Pubblicato da il 17/03/2017 in risparmio -
Ci siamo occupati più volte di bilancio familiare, indicandolo come punto di partenza per migliorare la gestione del risparmio. Esistono numerosi strumenti, sia tradizionali che digitali, che consentono di tenere nota delle entrate e delle uscite quotidiane: le app per smartphone si stanno diffondendo sempre di più, tuttavia anche alcuni metodi tradizionali vengono utilizzati da un vasto pubblico di risparmiatori. Uno di questi metodi è il Kabebo: una sorta di quaderno in cui annotare metodicamente entrate, uscite e calcolare le spese, utilizzato da anni in Giappone. Si tratta semplicemente di una rivisitazione in chiave moderna delle vecchie agende che usavano i nostri nonni, ciò che desta interesse è il ritorno al supporto cartaceo, in netta controtendenza con la diffusione delle app e di altri sistemi digitali.

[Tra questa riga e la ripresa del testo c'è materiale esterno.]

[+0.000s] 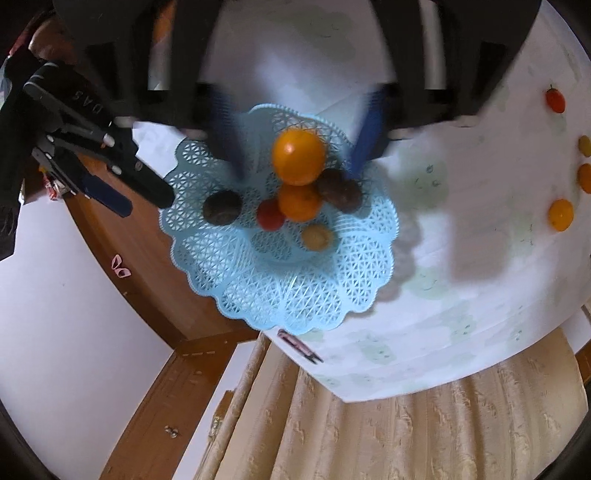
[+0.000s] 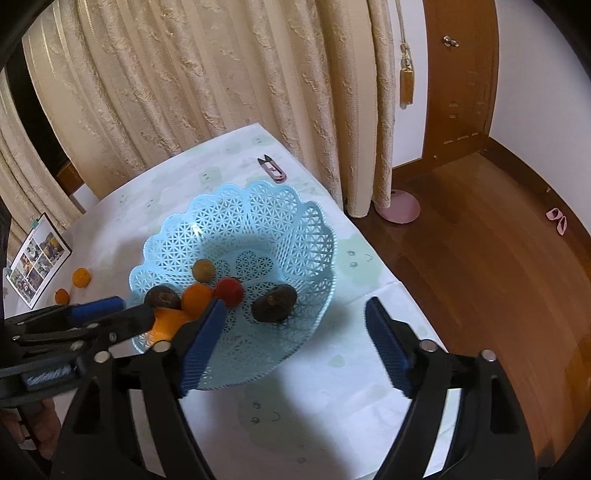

Il funzionamento è molto semplice: a inizio mese si annotano le entrate e le uscite di denaro previste e le aspettative di quanto si desidererebbe risparmiare. Sono previste delle caselle, da compilare quotidianamente, per le spese e le entrate effettive, così da fornire una visione d’insieme dell’andamento del mese, in maniera molto più semplice che spulciando scontrini, fatture ed estratto conto della Banca. Le spese sono suddivise in base a diverse categorie: spese fisse (affitto, mutuo, bollette, ecc) e variabili, che a loro volta si suddividono in 4 sotto categorie:
  • spese di sopravvivenza (cibo, trasporti, salute, ecc);
  • optional (tempo libero, svago);
  • cultura (istruzione, quotidiani, cosrsi di aggiornamento, ecc);
  • spese extra (emergenze e altre spese non preventivabili).

Questa suddivisione consente di capire quali sono le componenti che pesano di più sul nostro budget e rivederle in base alle nostre priorità. Inoltre, il fatto di dover confrontare le previsioni con la realtà, ci consente di capire se siamo riusciti a tenere fede o meno ai nostri “buoni propositi”. Lo scopo del kabebo è quindi non solo quello di organizzare i conti, ma soprattutto quello di contribuire a realizzare una sorta di cultura del risparmio, fatta di autodisciplina e di riflessione. E’ risaputo infatti che la mancanza di costanza è ciò che inficia la possibilità di risparmiare. Se si è consci delle proprie difficoltà, una soluzione intelligente può essere costituita dall’adozione di un piano di risparmio che prevede il prelievo mensile dai proprio conto di una certa cifra: in questo modo è possibile risparmiare “quasi senza accorgersene”. Esistono numerosi prodotti di questo tipo, ma spesso sono gravati da costi e da penali in caso di riscatto del capitale. Un’alternativa può essere costituita dalla disposizione di trasferimento automatica sul conto deposito, che è completamente gratuita e offre un elevato grado di flessibilità: è possibile infatti interrompere i versamenti, sospenderli e utilizzare tutte o parte delle cifre accantonate.